Move related pipeline class to new pipeline module

4 files changed, 147 insertions, 145 deletions

diff --git a/app/models/ci/pipeline.rb b/app/models/ci/pipeline.rb
index acaa028eaa2..3d5acc00f8f 100644
--- a/app/models/ci/pipeline.rb
+++ b/app/models/ci/pipeline.rb
@@ -434,7 +434,7 @@ module Ci
     def update_duration
       return unless started_at
 
-      self.duration = Gitlab::Ci::PipelineDuration.from_pipeline(self)
+      self.duration = Gitlab::Ci::Pipeline::Duration.from_pipeline(self)
     end
 
     def execute_hooks
diff --git a/lib/gitlab/ci/pipeline/duration.rb b/lib/gitlab/ci/pipeline/duration.rb
new file mode 100644
index 00000000000..469fc094cc8
--- /dev/null
+++ b/lib/gitlab/ci/pipeline/duration.rb
@@ -0,0 +1,143 @@
+module Gitlab
+  module Ci
+    module Pipeline
+      # # Introduction - total running time
+      #
+      # The problem this module is trying to solve is finding the total running
+      # time amongst all the jobs, excluding retries and pending (queue) time.
+      # We could reduce this problem down to finding the union of periods.
+      #
+      # So each job would be represented as a `Period`, which consists of
+      # `Period#first` as when the job started and `Period#last` as when the
+      # job was finished.

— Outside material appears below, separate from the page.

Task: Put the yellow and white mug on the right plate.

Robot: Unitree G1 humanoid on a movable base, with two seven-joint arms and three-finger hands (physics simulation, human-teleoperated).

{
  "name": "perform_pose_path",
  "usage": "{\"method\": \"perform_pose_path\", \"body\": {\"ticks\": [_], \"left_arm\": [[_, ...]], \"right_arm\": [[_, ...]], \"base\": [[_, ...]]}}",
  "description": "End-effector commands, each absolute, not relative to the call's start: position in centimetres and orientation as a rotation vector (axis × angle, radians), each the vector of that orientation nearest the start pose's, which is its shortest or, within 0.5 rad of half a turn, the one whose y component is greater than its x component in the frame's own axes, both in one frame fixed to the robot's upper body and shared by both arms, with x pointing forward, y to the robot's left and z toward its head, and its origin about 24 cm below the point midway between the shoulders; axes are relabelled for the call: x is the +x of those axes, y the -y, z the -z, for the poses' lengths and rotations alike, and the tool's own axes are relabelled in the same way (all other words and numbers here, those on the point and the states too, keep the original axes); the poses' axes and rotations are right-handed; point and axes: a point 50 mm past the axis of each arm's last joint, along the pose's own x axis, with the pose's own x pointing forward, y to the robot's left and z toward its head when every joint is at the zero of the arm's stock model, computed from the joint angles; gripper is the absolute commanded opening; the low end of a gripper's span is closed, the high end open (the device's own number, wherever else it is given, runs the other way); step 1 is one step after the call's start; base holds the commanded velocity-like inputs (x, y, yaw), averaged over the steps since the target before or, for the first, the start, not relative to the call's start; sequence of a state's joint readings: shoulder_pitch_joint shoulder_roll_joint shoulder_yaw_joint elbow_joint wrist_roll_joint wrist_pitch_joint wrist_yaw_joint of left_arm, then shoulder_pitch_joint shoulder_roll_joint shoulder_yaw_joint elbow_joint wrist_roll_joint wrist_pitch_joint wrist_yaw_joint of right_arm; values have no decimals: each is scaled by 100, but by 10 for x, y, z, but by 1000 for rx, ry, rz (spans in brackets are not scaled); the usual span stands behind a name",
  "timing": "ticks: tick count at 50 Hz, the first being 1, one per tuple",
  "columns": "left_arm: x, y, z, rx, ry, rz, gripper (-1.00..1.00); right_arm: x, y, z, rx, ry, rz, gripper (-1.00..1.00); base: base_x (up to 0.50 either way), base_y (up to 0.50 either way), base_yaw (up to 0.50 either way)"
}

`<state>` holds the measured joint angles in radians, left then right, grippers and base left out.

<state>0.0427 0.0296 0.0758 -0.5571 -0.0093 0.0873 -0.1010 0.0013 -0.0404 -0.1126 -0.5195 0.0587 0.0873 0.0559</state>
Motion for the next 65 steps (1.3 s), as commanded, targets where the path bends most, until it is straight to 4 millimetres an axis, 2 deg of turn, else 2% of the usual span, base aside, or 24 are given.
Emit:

A simple example here would be:
+      #
+      # * A (1, 3)
+      # * B (2, 4)
+      # * C (6, 7)
+      #
+      # Here A begins from 1, and ends to 3. B begins from 2, and ends to 4.
+      # C begins from 6, and ends to 7. Visually it could be viewed as:
+      #
+      #     0  1  2  3  4  5  6  7
+      #        AAAAAAA
+      #           BBBBBBB
+      #                       CCCC
+      #
+      # The union of A, B, and C would be (1, 4) and (6, 7), therefore the
+      # total running time should be:
+      #
+      #     (4 - 1) + (7 - 6) => 4
+      #
+      # # The Algorithm
+      #
+      # The algorithm used here for union would be described as follow.
+      # First we make sure that all periods are sorted by `Period#first`.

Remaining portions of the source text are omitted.